Linear Regression, Population, Sample

  • #1
fog37
1,568
108
TL;DR Summary
Understanding the sample best-fit line and its relation to the population best-fit line
Hello,

1) Let's consider a population of 1,000,000 data points with each data point being represented by the pair of values (x,y).
Let's assume that, when plotted on a graph, the 1,000,000 points look like a spread out cloud with an overall positive linear trend. These 1,000,000 points represent the population. The best-fit line calculated using all the 1,000,000 points will have a specific slope and intercept.
Given a particular x value, the y value provided by the computed best-fit line equation will exactly represent the arithmetic average of all the y values of the data points that have the same x value. Is that correct? In essence, the average value of the y variable depends linearly with the value of x variable.

2) In this case, instead of using all 1,000,000 data points to plot the graph and calculate the best fit line, we only use a random sample of 100 points. The best-fit line obtained using the 100 random data points is a different line from the best fit line calculated using the 1,000,000 points. We can take a different sample of 100 random points and the best fit line will again be different (but similar in intercept and slope to the previous sample line). In essence, both the slope and the intercept, calculated for each different random sample of size 100, are random variables. Very often we can only work with a sample and not with the 1,000,000 data points population. Under which conditions will the sample best-fit line be a good approximation of the population best fit line? The larger the sample, the closer the sample best-fit line will be the to population best fit line...What are conditions must be met to guarantee that the sample line is close to the population line?

Thank you!


thank you!
 
Physics news on Phys.org
  • #2
fog37 said:
Given a particular x value, the y value provided by the computed best-fit line equation will exactly represent the arithmetic average of all the y values of the data points that have the same x value. Is that correct?
That is what linear regression does. If you want to use an X value to get the best estimate of the associated Y value, that is the thing to use. There are other calculations (see principle component analysis) that finds the line which has the smallest sum of the squared perpendicular distances from the points directly to the line.
fog37 said:
What are conditions must be met to guarantee that the sample line is close to the population line?
If the 100 sample points have a large variation (scatter off of the line), then you can expect that the calculated line from them will have a large variation from the population line. The standard linear regression software programs will use the ratio of the scatter of the y values off of the line divided by the total scatter of the 100 points. (see Assessing Goodness-of-Fit in a Regression Model )
 
Last edited:
  • #3
"Under which conditions will the sample best-fit line be a good approximation of the population best fit line?"

What are you using as your measure for assessing "good approximation"? You could make a very simple argument that for any given set of data, as long as you're referring to linear regression AND using least squares as your way to estimate slope and intercept, the resulting fitted line is a good approximation GIVEN the data set you're working with.

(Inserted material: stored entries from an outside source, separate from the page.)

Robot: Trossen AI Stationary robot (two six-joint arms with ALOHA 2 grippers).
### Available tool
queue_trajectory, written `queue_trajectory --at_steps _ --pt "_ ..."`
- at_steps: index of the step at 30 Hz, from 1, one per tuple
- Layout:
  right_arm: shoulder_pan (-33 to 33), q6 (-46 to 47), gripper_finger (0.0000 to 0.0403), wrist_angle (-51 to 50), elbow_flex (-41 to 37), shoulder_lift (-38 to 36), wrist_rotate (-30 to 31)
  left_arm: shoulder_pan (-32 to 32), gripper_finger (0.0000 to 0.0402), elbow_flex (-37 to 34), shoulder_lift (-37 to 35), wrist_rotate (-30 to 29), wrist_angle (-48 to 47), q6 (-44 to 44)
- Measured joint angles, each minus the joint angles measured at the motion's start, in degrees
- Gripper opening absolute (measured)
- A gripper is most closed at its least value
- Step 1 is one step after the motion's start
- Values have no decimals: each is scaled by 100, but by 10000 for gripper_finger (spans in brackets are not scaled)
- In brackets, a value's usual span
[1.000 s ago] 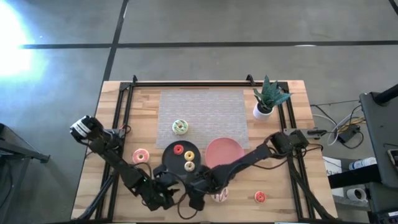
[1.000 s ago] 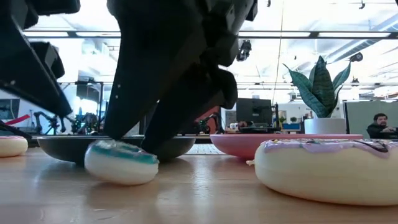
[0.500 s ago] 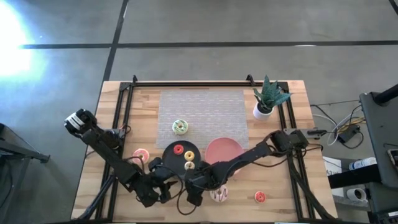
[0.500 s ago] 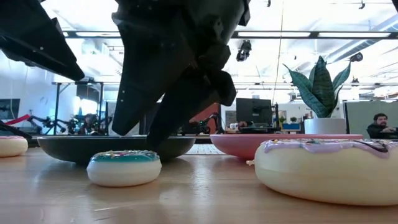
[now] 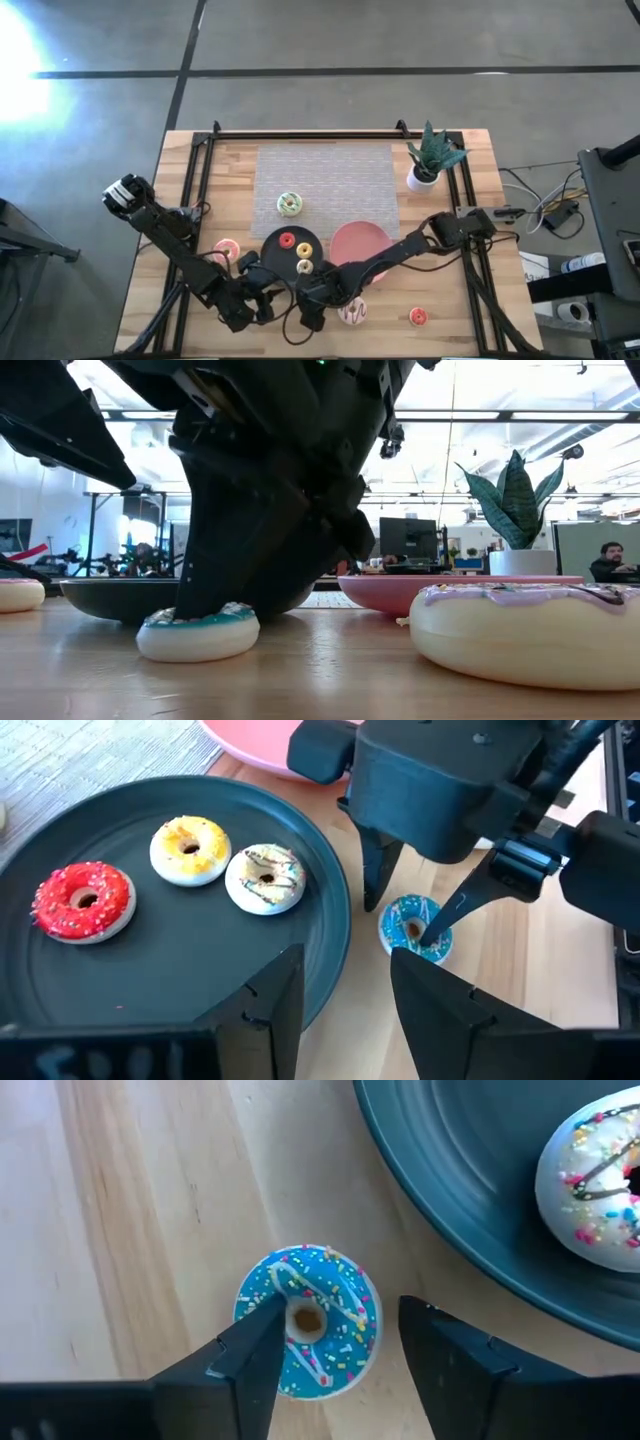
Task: Pick & Place donuts
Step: Put the small blue doughnut on the black plate
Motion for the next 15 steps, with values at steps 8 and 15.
queue_trajectory --at_steps 8,15 --pt "-29 -458 71 -21 -14 -77 -53 -64 125 -2 -129 -119 -134 -434" --pt "-59 -813 15 -14 407 -119 -183 -358 125 -2 -974 -1121 -490 -698"
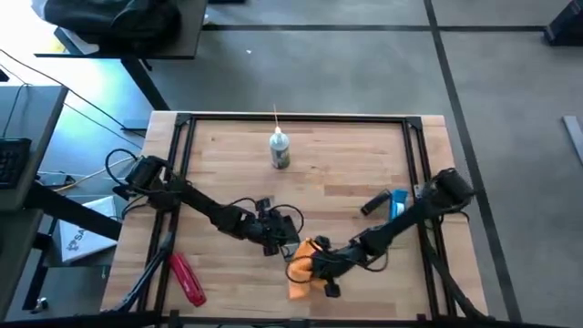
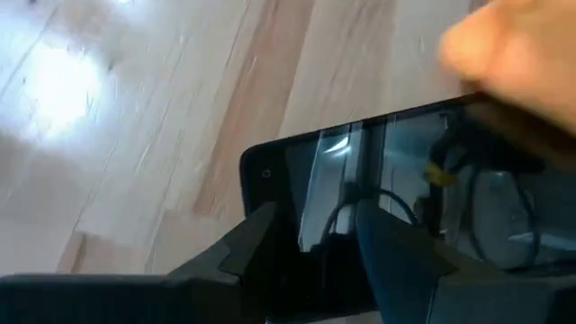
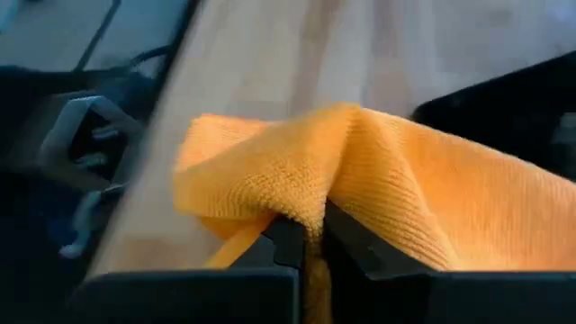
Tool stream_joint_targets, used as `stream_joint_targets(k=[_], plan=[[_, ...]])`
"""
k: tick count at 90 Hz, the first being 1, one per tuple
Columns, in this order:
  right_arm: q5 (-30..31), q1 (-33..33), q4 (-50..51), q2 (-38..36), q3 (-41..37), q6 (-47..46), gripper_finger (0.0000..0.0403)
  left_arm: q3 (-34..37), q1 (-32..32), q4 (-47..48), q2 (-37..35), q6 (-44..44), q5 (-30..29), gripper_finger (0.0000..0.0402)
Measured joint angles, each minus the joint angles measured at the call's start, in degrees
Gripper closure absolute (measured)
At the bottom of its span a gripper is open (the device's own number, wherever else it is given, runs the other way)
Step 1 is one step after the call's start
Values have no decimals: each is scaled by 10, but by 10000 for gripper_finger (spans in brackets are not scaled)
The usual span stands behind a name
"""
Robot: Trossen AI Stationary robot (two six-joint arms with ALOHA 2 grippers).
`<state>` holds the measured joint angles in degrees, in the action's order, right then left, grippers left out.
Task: Apply microfiber cloth
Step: Wipe the front of the cellphone with a microfiber cloth
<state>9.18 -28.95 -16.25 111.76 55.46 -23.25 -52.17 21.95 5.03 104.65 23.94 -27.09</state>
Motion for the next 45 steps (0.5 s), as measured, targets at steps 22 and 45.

"The larger the sample, the closer the sample best-fit line will be the to population best fit line...What are conditions must be met to guarantee that the sample line is close to the population line?"

I'm not sure I agree with that first statement: for me the issue is knowing the quality of the sample: simply having a larger sample isn't enough to ensure what you say it does. (I know that basic probability says that both the sample intercept and slope will converge in probability to the population values, but I still have my doubts.)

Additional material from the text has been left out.